Items from a data source
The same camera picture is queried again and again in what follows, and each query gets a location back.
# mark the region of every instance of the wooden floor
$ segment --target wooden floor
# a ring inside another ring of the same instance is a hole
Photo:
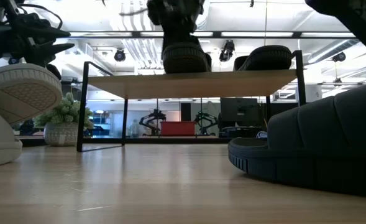
[[[225,145],[25,148],[0,166],[0,223],[366,223],[366,198],[248,178]]]

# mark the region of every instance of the monitor
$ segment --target monitor
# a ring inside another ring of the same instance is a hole
[[[235,123],[239,126],[257,126],[262,123],[255,98],[221,98],[220,104],[224,127],[235,126]]]

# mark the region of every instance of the potted plant
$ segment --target potted plant
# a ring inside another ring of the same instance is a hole
[[[67,93],[61,103],[52,110],[37,116],[35,127],[45,128],[45,142],[51,146],[74,146],[78,138],[80,102],[73,99],[72,93]],[[93,113],[86,108],[85,128],[92,128],[89,116]]]

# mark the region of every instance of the ceiling
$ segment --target ceiling
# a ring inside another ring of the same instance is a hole
[[[161,30],[160,27],[151,24],[146,13],[132,17],[119,15],[120,12],[132,12],[145,7],[146,1],[142,0],[107,0],[106,6],[103,6],[100,0],[26,2],[40,4],[58,14],[63,19],[62,29],[70,32]],[[325,32],[320,35],[349,32],[336,18],[318,14],[307,6],[304,0],[255,0],[254,7],[250,7],[250,1],[206,0],[204,9],[204,15],[197,21],[201,31]],[[39,13],[54,26],[58,23],[57,18],[45,11],[29,10]],[[92,60],[115,75],[163,73],[160,61],[162,39],[159,37],[154,39],[80,37],[58,41],[76,44],[73,50],[57,55],[55,63],[63,69],[76,72],[77,77],[81,77],[85,60]],[[225,39],[200,37],[200,41],[204,51],[209,52],[213,58],[213,71],[232,70],[234,57],[224,63],[218,60]],[[306,63],[312,54],[320,53],[325,46],[339,40],[273,39],[269,36],[266,39],[235,38],[233,41],[236,47],[235,57],[248,55],[263,45],[277,44],[287,46],[291,51],[302,50]],[[116,62],[113,59],[118,48],[123,48],[126,53],[124,62]],[[366,47],[359,43],[344,50],[344,53],[347,59],[341,63],[323,60],[307,65],[306,73],[310,75],[306,76],[306,81],[332,82],[336,77],[341,77],[344,82],[366,81]],[[101,75],[96,70],[91,73]]]

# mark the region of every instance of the ceiling light
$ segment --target ceiling light
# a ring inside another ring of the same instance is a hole
[[[301,37],[355,37],[350,32],[304,32]]]
[[[163,37],[163,32],[141,32],[143,37]]]
[[[87,99],[86,101],[110,101],[110,100],[91,100],[91,99]]]
[[[222,37],[291,37],[292,32],[222,32]]]
[[[70,32],[71,36],[68,38],[79,37],[131,37],[131,32]]]
[[[197,36],[197,37],[211,37],[211,36],[213,36],[213,32],[194,32],[194,36]]]

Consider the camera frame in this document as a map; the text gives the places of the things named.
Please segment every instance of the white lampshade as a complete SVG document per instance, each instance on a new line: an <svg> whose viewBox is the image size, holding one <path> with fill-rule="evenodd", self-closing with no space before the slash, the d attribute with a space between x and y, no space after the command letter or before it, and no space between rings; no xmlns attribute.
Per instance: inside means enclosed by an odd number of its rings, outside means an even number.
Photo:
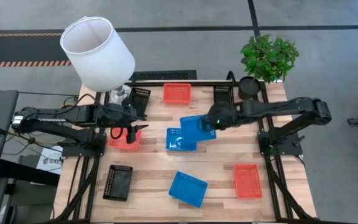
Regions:
<svg viewBox="0 0 358 224"><path fill-rule="evenodd" d="M90 90L116 89L134 73L134 56L105 18L84 17L74 22L62 34L60 45Z"/></svg>

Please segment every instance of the wooden tabletop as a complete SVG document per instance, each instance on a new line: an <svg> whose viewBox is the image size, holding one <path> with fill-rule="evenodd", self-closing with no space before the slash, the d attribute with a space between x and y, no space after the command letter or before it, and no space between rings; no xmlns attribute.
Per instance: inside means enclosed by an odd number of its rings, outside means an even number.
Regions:
<svg viewBox="0 0 358 224"><path fill-rule="evenodd" d="M163 87L145 87L151 90L147 105L148 124L142 130L139 151L131 152L109 147L106 144L100 160L92 222L249 222L274 220L272 200L267 180L264 158L259 153L256 133L258 124L243 125L217 131L217 139L199 142L195 152L173 152L165 149L167 128L179 128L184 116L206 114L213 104L213 87L192 87L189 105L168 105L162 101ZM81 88L80 95L95 92ZM237 88L235 101L240 101ZM285 101L282 83L267 85L270 102ZM94 103L84 98L81 104ZM276 126L282 126L291 116L273 117ZM315 210L303 165L293 156L282 156L289 191L310 215ZM55 212L60 214L67 203L71 178L77 158L65 160L55 199ZM73 194L77 190L81 163L76 175ZM234 186L233 165L253 163L259 167L263 197L261 199L238 199ZM102 199L107 173L111 164L133 167L131 190L126 202ZM195 208L168 195L177 171L206 181L208 189L201 208ZM285 207L277 189L282 216ZM87 193L84 194L81 215L85 214Z"/></svg>

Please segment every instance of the potted plant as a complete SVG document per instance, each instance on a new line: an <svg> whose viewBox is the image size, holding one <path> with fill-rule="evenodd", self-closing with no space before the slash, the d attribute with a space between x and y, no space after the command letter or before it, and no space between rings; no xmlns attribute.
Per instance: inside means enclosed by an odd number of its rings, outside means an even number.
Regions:
<svg viewBox="0 0 358 224"><path fill-rule="evenodd" d="M299 52L295 43L282 40L277 37L274 42L269 42L270 35L250 37L248 44L241 49L244 58L241 63L246 65L248 76L263 79L270 83L285 77L294 67L295 59Z"/></svg>

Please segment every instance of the red basket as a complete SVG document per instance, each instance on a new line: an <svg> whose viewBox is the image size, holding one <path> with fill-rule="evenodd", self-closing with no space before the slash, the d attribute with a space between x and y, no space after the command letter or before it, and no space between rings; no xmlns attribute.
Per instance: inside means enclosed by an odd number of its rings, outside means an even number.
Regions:
<svg viewBox="0 0 358 224"><path fill-rule="evenodd" d="M188 104L191 101L191 85L186 83L164 84L163 100L166 103Z"/></svg>
<svg viewBox="0 0 358 224"><path fill-rule="evenodd" d="M234 181L238 198L262 198L257 164L234 165Z"/></svg>
<svg viewBox="0 0 358 224"><path fill-rule="evenodd" d="M112 135L114 137L118 136L119 132L120 132L120 128L113 128L112 129ZM137 151L139 149L141 135L142 135L142 130L138 130L138 132L136 133L135 142L133 142L132 144L128 144L127 143L127 129L124 128L122 130L122 135L121 135L121 137L119 139L113 139L112 137L110 137L109 146L115 147L117 149L125 149L125 150L130 150L130 151Z"/></svg>

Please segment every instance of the blue basket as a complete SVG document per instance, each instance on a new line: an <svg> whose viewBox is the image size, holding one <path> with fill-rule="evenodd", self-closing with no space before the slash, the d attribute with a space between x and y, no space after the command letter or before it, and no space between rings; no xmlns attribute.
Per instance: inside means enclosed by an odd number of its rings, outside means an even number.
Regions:
<svg viewBox="0 0 358 224"><path fill-rule="evenodd" d="M169 195L200 208L207 188L207 182L178 171L169 190Z"/></svg>
<svg viewBox="0 0 358 224"><path fill-rule="evenodd" d="M195 151L197 142L184 142L180 128L168 128L165 148L175 151Z"/></svg>
<svg viewBox="0 0 358 224"><path fill-rule="evenodd" d="M203 129L203 122L206 123L205 129ZM186 142L216 139L215 130L209 125L208 115L180 118L180 127Z"/></svg>

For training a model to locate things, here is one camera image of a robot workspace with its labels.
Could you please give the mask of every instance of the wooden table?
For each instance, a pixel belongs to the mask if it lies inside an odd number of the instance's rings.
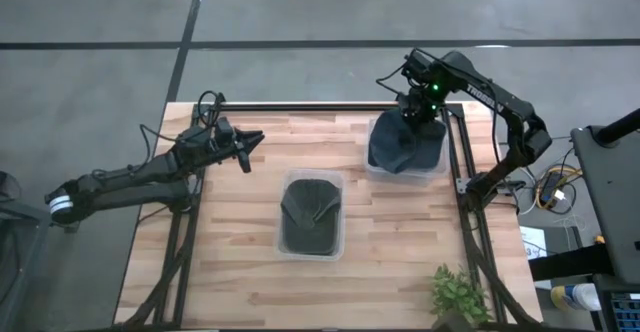
[[[489,170],[495,164],[489,111],[463,105],[476,168]],[[192,107],[169,104],[161,133],[175,136],[188,127]],[[450,174],[426,187],[368,180],[366,131],[378,114],[223,113],[234,126],[261,129],[266,138],[251,154],[250,174],[233,160],[207,170],[183,328],[431,327],[431,276],[442,263],[466,265],[454,186]],[[457,133],[453,137],[459,145]],[[161,140],[157,152],[170,146]],[[338,262],[286,261],[275,252],[283,175],[293,168],[339,171],[346,180],[346,246]],[[141,216],[157,208],[144,206]],[[502,280],[541,320],[513,208],[491,205],[486,214]],[[156,283],[169,224],[164,212],[138,226],[116,322]]]

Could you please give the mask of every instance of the gray floor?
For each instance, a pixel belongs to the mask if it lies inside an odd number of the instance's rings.
[[[179,41],[190,2],[0,0],[0,43]],[[638,38],[639,8],[640,0],[202,0],[194,40]],[[572,127],[606,123],[640,104],[640,47],[462,51],[531,101],[559,138],[536,173],[570,148],[562,137]],[[373,80],[406,52],[192,51],[178,100],[205,89],[238,101],[390,100]],[[19,178],[25,201],[43,207],[42,196],[66,179],[141,160],[137,125],[160,122],[175,60],[174,50],[0,51],[0,170]],[[504,126],[498,130],[504,140]],[[534,210],[521,223],[578,221],[590,243],[598,225],[584,185],[578,190],[571,221]],[[525,192],[521,206],[529,204]],[[51,229],[17,330],[109,325],[135,218],[129,208],[96,214],[75,235]]]

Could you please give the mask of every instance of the white cylinder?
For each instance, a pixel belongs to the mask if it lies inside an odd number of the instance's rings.
[[[551,300],[562,310],[600,311],[600,300],[593,283],[553,287]]]

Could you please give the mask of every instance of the plastic bin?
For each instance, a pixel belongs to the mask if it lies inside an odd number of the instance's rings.
[[[446,177],[449,174],[449,131],[447,131],[442,141],[442,151],[440,152],[438,164],[431,169],[408,168],[398,174],[393,174],[384,170],[382,167],[369,164],[369,138],[373,132],[376,121],[377,119],[371,119],[369,121],[369,131],[364,147],[364,166],[369,179],[380,182],[427,185],[429,181]]]
[[[287,191],[289,185],[297,180],[305,179],[317,179],[330,182],[333,186],[338,188],[340,194],[340,209],[337,212],[335,219],[336,233],[335,233],[335,247],[333,252],[327,255],[316,254],[301,254],[291,251],[287,248],[285,241],[285,216],[282,207],[280,207],[280,221],[278,223],[278,231],[276,231],[276,250],[277,253],[287,259],[309,260],[309,261],[337,261],[344,253],[344,241],[345,241],[345,215],[344,215],[344,178],[340,172],[327,171],[327,170],[312,170],[312,169],[294,169],[287,172],[284,177],[284,186],[282,189],[282,197]]]

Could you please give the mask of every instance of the black cloth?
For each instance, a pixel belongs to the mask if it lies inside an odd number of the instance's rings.
[[[341,198],[340,189],[329,181],[303,179],[291,183],[280,203],[287,250],[310,255],[334,254]]]
[[[397,174],[406,169],[428,170],[440,161],[446,126],[439,121],[422,124],[415,131],[399,109],[380,114],[369,138],[369,164]]]

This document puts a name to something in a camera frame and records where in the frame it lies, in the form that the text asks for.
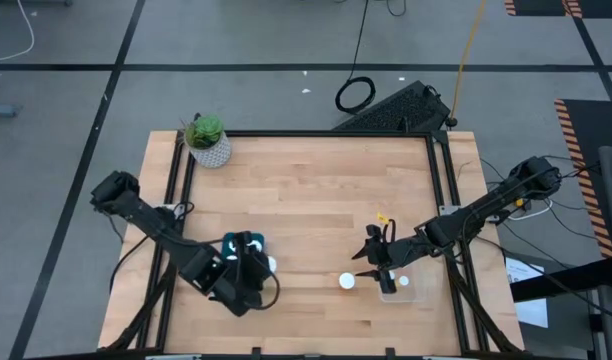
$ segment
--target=black cube object
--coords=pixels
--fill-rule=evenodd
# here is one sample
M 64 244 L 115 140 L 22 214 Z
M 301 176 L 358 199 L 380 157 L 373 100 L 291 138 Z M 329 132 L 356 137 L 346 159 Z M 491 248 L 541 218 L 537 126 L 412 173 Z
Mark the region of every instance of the black cube object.
M 415 81 L 333 130 L 433 131 L 442 126 L 449 114 L 434 90 Z

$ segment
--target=potted plant
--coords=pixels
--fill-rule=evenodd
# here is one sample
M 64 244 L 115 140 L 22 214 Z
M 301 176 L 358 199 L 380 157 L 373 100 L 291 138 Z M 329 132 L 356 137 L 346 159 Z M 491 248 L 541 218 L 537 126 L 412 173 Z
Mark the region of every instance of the potted plant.
M 195 160 L 204 167 L 218 168 L 230 159 L 230 142 L 224 125 L 215 115 L 195 114 L 193 121 L 185 125 L 184 142 Z

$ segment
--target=wooden tabletop
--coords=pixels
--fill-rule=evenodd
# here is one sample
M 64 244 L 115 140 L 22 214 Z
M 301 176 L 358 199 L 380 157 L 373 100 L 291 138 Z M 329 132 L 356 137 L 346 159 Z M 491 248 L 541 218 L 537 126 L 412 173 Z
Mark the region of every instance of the wooden tabletop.
M 164 198 L 175 132 L 152 132 L 139 181 L 141 197 L 156 206 Z M 485 194 L 486 186 L 474 135 L 449 133 L 462 203 Z M 195 211 L 186 221 L 186 238 L 209 240 L 226 232 L 264 234 L 266 251 L 277 260 L 281 296 L 267 311 L 241 318 L 209 302 L 184 281 L 177 281 L 166 343 L 170 353 L 383 355 L 457 355 L 459 345 L 443 258 L 414 263 L 415 302 L 385 303 L 378 284 L 357 278 L 343 290 L 338 277 L 372 267 L 351 261 L 366 238 L 365 226 L 377 213 L 397 221 L 397 236 L 436 215 L 424 139 L 416 138 L 231 138 L 233 155 L 220 169 L 197 167 L 190 200 Z M 441 151 L 437 148 L 442 189 L 449 199 Z M 177 182 L 179 199 L 182 158 Z M 129 226 L 122 254 L 143 234 Z M 487 225 L 482 237 L 498 241 Z M 154 243 L 148 242 L 122 267 L 112 291 L 100 346 L 112 342 L 143 302 Z M 502 254 L 490 244 L 471 244 L 481 302 L 499 328 L 523 348 Z M 265 302 L 275 285 L 265 283 Z M 149 344 L 154 344 L 159 309 Z M 476 349 L 472 316 L 469 339 Z

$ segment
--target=yellow cable
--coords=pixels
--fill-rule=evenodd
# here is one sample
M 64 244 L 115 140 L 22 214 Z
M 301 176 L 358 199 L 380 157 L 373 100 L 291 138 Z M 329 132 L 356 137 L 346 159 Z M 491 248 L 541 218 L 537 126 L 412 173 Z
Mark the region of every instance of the yellow cable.
M 479 25 L 479 20 L 481 20 L 482 15 L 484 14 L 484 8 L 486 7 L 486 0 L 482 0 L 481 4 L 479 4 L 479 9 L 477 10 L 477 17 L 475 18 L 475 23 L 473 27 L 470 29 L 470 37 L 468 38 L 468 42 L 466 43 L 466 48 L 464 49 L 464 53 L 462 54 L 462 60 L 459 63 L 459 71 L 457 72 L 457 83 L 455 84 L 455 95 L 453 96 L 453 109 L 450 111 L 450 117 L 455 117 L 455 111 L 457 110 L 457 98 L 459 96 L 459 84 L 462 81 L 462 70 L 464 69 L 464 63 L 468 59 L 468 53 L 470 52 L 470 46 L 473 43 L 473 39 L 475 38 L 475 33 L 477 32 L 477 26 Z

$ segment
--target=white plant pot
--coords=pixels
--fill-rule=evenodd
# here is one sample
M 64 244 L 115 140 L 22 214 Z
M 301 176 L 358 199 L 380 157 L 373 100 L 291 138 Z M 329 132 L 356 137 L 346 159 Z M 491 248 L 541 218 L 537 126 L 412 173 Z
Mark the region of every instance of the white plant pot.
M 190 149 L 190 153 L 199 165 L 206 168 L 218 168 L 226 165 L 230 159 L 230 141 L 226 137 L 226 133 L 222 131 L 222 135 L 219 137 L 219 141 L 208 149 L 195 149 L 186 143 Z

Exercise aim:
For the string "target", search the preceding data and copy every line that includes it.

Answer below:
$ segment --target wooden floor
$ segment --target monitor
$ segment --target potted plant
$ segment --target ceiling
$ segment --target ceiling light
--target=black cube object
--target=potted plant
--target=wooden tabletop
--target=yellow cable
--target=white plant pot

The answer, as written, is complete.